Arizona’s gross domestic product grew by 2.5 percent in the first quarter of 2018, driven by increases in real estate and retail trade, according to a report from the Bureau of Economic Analysis.
The BEA report, released last month, said finance and insurance, health care, and durable goods manufacturing in Arizona all performed well in the quarter, while administrative and government services declined.
That growth rate was the 10th-fastest in the nation for the quarter and put Arizona ahead of the overall national growth rate of 2.2 percent in the GDP – the sum of all goods and services produced in a state or nation.
According to the BEA, real GDP – meaning that values are adjusted for inflation – increased across the board in 48 states and the District of Columbia in the first quarter, while it was unchanged in Arkansas and fell by 0.06 percent in North Dakota.
Alexia Shonteff, an economics professor at Arizona State University, said that it is important to look at these results in context and in the breakdown of the data.
“It is always better to have an increasing GDP if inflation is not a problem because it is generally met with population growth and job availability,” Shonteff said in an email. “But it is also important to pay attention to where the growth is happening.”
The first-quarter state results came out just days before the BEA released nationwide numbers that showed that GDP growth in the second quarter jumped to 4.1 percent, a fact trumpeted by President Donald Trump in a July 27 event on the South Lawn of the White House.
While the national numbers are important, a BEA spokesman said the state numbers are often more relevant to people.
“I think this (state GDP) has more impact than say the national numbers,” said Todd Siebeneck, the spokesman. “Realistically, people care about how they’re doing and how their local economies are doing.”
Mike Madowitz, an economist with the Center for American Progress, said that the GDP report can help people “get a much better sense of the texture of the U.S. economy.”
“It’s really important in terms of making sure we understand that it’s just not one number hitting the country,” Madowitz said. “This can serve as a warning system for what are major threats facing the country and then what are areas … that are in real need even if the sort of topline numbers look really good.”
The state report said real estate in Arizona posted the biggest gains from the fourth quarter of 2017 to the first quarter of 2018, at 0.48 percent.

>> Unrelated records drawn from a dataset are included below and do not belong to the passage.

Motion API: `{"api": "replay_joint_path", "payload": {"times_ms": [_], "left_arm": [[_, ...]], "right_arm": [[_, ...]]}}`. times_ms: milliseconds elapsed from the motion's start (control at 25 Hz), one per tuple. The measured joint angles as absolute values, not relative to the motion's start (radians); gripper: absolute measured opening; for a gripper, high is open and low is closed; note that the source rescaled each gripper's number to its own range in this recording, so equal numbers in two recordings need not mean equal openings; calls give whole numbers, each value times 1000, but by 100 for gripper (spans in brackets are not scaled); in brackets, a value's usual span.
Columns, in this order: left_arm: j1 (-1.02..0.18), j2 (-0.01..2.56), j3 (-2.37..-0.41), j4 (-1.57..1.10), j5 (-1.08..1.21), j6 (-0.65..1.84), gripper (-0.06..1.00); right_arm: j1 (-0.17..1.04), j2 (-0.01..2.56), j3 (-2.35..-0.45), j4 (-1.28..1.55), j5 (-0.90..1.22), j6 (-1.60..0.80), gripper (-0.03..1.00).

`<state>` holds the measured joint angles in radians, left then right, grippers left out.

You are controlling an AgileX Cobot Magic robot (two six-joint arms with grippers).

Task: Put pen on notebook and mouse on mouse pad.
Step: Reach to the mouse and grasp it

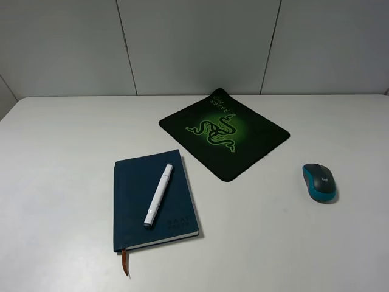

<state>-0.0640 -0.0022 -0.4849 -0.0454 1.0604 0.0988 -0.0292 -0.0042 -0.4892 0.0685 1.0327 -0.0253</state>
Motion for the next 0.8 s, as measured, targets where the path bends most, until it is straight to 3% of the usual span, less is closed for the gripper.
{"api": "replay_joint_path", "payload": {"times_ms": [800], "left_arm": [[-64,-7,-485,-45,1060,100,100]], "right_arm": [[-29,-4,-489,68,1033,-22,100]]}}
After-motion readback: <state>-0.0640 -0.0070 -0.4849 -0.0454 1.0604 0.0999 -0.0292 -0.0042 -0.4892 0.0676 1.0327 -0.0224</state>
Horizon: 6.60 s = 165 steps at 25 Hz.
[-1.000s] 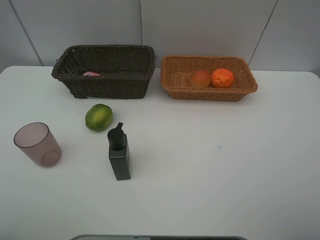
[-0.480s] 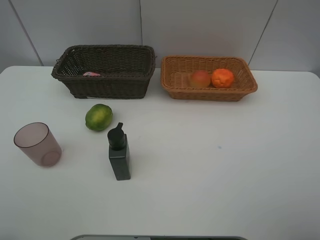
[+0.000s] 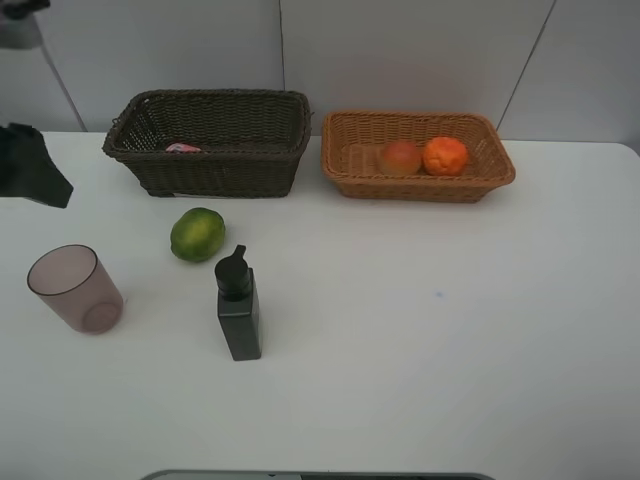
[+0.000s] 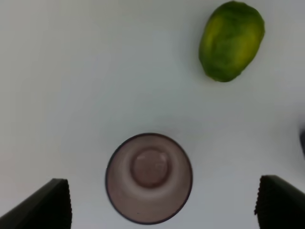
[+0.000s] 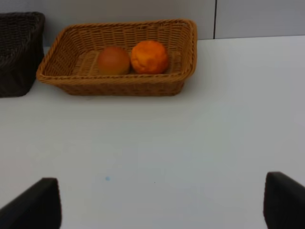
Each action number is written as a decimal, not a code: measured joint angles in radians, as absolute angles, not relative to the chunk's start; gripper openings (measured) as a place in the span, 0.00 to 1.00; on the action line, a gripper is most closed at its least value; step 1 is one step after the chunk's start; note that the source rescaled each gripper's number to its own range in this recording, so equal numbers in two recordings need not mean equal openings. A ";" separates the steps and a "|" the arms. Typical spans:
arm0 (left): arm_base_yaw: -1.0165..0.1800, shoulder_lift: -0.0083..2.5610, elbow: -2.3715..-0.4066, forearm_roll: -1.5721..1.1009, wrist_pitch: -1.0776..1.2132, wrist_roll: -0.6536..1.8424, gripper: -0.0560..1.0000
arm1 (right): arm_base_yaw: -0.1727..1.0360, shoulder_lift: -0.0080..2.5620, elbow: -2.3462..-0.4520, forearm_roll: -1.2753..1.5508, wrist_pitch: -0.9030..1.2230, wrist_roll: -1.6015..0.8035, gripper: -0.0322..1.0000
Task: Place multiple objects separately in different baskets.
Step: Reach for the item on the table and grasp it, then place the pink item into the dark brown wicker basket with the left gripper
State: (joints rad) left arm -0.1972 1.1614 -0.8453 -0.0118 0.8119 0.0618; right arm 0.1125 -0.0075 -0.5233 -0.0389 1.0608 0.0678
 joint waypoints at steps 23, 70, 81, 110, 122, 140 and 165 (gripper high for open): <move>-0.746 1.573 -1.100 -0.013 0.856 -0.459 1.00 | 0.112 -0.008 -0.523 -0.039 1.061 0.068 0.85; -0.803 1.756 -0.989 0.017 0.664 -0.668 0.27 | 0.112 -0.008 -0.523 -0.039 1.061 0.068 0.85; -0.803 1.756 -0.989 0.017 0.670 -0.668 0.28 | 0.112 -0.008 -0.523 -0.039 1.061 0.068 0.85; -0.766 1.691 -1.323 0.418 0.814 -0.657 0.28 | 0.112 -0.008 -0.523 -0.039 1.061 0.068 0.85; -0.547 1.725 -1.334 0.514 0.343 -0.657 0.28 | 0.112 -0.008 -0.523 -0.039 1.061 0.068 0.85; -0.416 2.034 -1.334 0.523 -0.096 -0.657 0.28 | 0.112 -0.008 -0.523 -0.039 1.061 0.068 0.85; -0.370 2.120 -1.334 0.525 -0.132 -0.656 0.38 | 0.112 -0.008 -0.523 -0.039 1.061 0.068 0.85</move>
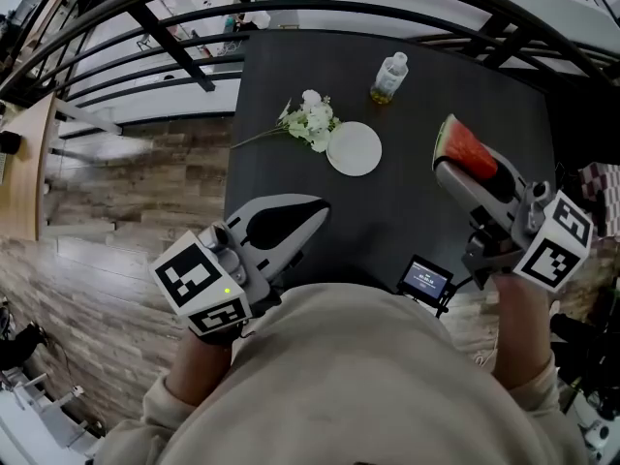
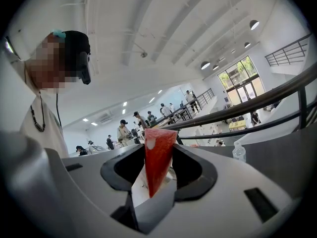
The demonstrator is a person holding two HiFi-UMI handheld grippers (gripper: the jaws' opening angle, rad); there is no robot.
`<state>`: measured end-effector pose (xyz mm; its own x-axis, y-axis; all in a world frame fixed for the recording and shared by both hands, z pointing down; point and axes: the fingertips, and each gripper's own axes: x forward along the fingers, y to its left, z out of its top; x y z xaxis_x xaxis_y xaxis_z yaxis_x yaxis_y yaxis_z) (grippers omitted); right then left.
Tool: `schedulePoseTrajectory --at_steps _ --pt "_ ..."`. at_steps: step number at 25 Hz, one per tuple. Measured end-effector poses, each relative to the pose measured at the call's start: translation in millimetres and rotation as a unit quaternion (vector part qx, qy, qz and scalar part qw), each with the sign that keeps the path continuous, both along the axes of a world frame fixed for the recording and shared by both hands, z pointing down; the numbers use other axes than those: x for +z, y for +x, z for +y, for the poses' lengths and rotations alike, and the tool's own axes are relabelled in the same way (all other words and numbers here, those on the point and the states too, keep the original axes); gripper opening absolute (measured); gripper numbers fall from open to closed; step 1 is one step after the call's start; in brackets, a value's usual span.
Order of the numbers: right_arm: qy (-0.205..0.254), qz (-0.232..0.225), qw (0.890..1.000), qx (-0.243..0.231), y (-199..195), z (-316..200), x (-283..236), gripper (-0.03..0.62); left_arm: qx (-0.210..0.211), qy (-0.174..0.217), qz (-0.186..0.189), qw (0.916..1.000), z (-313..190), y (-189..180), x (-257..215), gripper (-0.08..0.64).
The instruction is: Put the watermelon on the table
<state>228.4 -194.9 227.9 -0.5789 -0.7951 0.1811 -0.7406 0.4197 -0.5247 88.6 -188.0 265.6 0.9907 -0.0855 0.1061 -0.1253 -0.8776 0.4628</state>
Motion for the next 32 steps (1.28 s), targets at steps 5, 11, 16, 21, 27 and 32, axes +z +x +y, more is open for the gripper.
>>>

It was followed by retail trade at 0.43 percent, finance and insurance at 0.31 percent, health care at 0.29 percent and durable goods manufacturing at 0.26 percent.
The state’s 2.5 percent growth was the same as in the first quarter of 2017, a year in which GDP swung from 1.2 percent in the second quarter to 10.2 percent in the third quarter before settling back to 3.1 percent in the fourth quarter of last year.
The national GDP saw less-radical swings last year, going from 0.9 percent to 2.7 percent, climbing to 3.1 percent in the third quarter before dropping to 2.7 percent to end the year and 2.2 percent at the start of this year. Despite the fluctuations, Trump last month predicted that the 4.1 percent growth in the second quarter “isn’t a one-time shot.”
“I happen to think we’re going to do extraordinarily well in our next report, next quarter,” he said, according to a transcript of the White House event.
But Shonteff cautioned that predictions “are great, but they are just that.”
“If the Federal Reserve continues to increase interest rates and inflation rises and the ongoing trade wars continue,” she said in her email, “there is no certainty anything we predict will be correct.”
A more refined estimate for the national second-quarter GDP is scheduled to be released Aug. 29, while the next quarterly state-by-state estimates will be released Nov. 14.